Nicola is the Substance Use & Harm Reduction Support Worker at Homes First. Harm reduction can be described as the strategies, ideas and approach to reduce the harm of substance use and unprotected sexual activity. Nicola manages the supply of harm reduction equipment to Homes First sites, which is provided by Toronto Public Health to allow people to use substances in a safer way or in a way that is more optimal for their health.
The other part of Nicola’s role involves direct programming with many residents at Homes First. She currently facilitates two harm reduction programs at two Homes First’s housing sites. One program provides addictions and life-skills counseling. With the program funded by Scarborough Addiction Services, Homes First can support residents with a life skills worker who provides one-on-one counselling. The program also helps facilitate a peer group, which supports self-care and building the capacity to respond to counselling treatment.
The second program focuses on building peer-to-peer support systems, made possible through funding from Toronto Urban Health Fund (TUHF). Homes First has been able to provide ongoing harm reduction training to 8 residents who act as the program’s peer supports. These peers run harm reduction workshops for other residents in the hotel, as well as providing one-on-one support for harm reduction and substance use for residents.
“Since joining the peer group, you know, you kinda have something to wake up to and it gives you a little bit of something to look forward to, and its really… its helped me a lot.” Said one of our residents.
Generally something seen in harm reduction initiatives across the world, peer-to-peer support puts emphasis on lived experience and working directly with others living that same experience. The intention behind peer programs is to allow people to connect with someone who they can relate to on a deeper level. This is particularly important, as people who use substances face stigma from society when seeking services for their substance use.
People who use substances struggle with the stigma around substance use in every possible way. It shapes the way that they understand themselves and what they have experienced. It often manifests as shame which is reflected in their relationships with family. Some people who use spend a lot of time feeling like they are failures, and that is a barrier to the person’s healing. It is difficult to persevere through healing when you don’t feel like it’s worth it because you’re not worth it.
Portugal is a great example of a country that has been proactive about harm reduction. In 1999 Portugal approved a national strategy that lead to decriminalization of all substances. “It made much more sense for us to treat drug addicts as patients who need help, not as criminals” said Goulao, an advisor for Portugal on the 1999 panel.
By eliminating the threat of criminalization, a great deal of stigma was also eliminated.

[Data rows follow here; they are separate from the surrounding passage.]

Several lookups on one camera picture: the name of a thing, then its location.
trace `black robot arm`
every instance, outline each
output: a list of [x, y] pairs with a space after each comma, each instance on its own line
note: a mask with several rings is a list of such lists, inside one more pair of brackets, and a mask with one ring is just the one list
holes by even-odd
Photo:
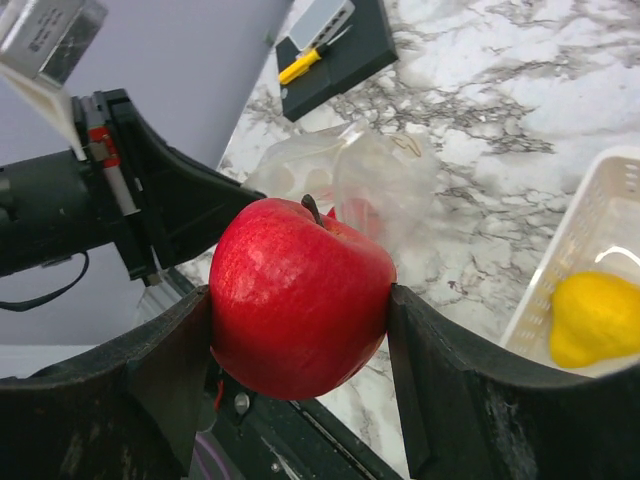
[[213, 246], [263, 195], [170, 147], [124, 90], [73, 99], [72, 150], [0, 169], [0, 276], [113, 242], [132, 280]]

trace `apple stem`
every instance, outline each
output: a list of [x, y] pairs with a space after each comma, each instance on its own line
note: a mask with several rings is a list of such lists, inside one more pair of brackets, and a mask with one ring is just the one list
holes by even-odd
[[302, 197], [302, 201], [300, 202], [300, 204], [311, 212], [311, 215], [313, 215], [313, 219], [318, 225], [320, 225], [322, 228], [325, 228], [324, 223], [322, 222], [322, 218], [320, 217], [320, 212], [318, 211], [316, 201], [311, 195], [307, 193], [304, 197]]

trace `black cable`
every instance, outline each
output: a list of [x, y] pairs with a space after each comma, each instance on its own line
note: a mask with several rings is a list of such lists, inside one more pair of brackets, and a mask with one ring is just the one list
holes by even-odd
[[8, 310], [10, 312], [26, 312], [27, 310], [31, 310], [32, 308], [40, 307], [45, 303], [49, 303], [52, 300], [55, 300], [60, 295], [68, 292], [76, 284], [82, 280], [82, 277], [89, 270], [89, 254], [87, 252], [81, 252], [80, 255], [84, 256], [84, 265], [82, 266], [82, 271], [78, 278], [76, 278], [69, 285], [62, 287], [55, 292], [47, 293], [46, 295], [42, 295], [41, 297], [34, 298], [32, 300], [25, 300], [24, 302], [0, 302], [0, 310]]

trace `gray wall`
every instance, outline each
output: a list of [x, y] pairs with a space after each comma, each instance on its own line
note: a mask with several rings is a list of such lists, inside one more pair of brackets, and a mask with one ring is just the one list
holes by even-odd
[[[106, 25], [69, 79], [69, 92], [126, 88], [160, 135], [215, 167], [269, 52], [264, 39], [275, 36], [292, 0], [103, 3]], [[66, 148], [4, 82], [0, 125], [0, 165]], [[87, 276], [63, 297], [27, 313], [0, 311], [0, 345], [98, 344], [129, 329], [142, 283], [129, 282], [114, 248], [90, 255]], [[80, 267], [74, 259], [1, 278], [0, 300], [47, 293]]]

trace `yellow fruit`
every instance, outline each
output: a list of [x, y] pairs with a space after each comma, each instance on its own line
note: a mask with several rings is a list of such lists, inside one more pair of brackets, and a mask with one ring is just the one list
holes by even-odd
[[584, 272], [551, 297], [550, 350], [562, 368], [640, 352], [640, 287], [608, 273]]

The number of people seeking treatment increased by more than 60% in 10 years. The country has seen a decrease in the social cost of substance misuse, a dramatic decrease in the number of people in prison for drug law violations, and police have been able to focus on crime surrounding trafficking. All of this has freed up resources, allowing the government to invest in treatment and harm reduction practices.
According to Nicola, the most important thing to communicate is that people struggling with addictions are significant. We are still just scraping the surface of understanding these programs, what they do and how they work.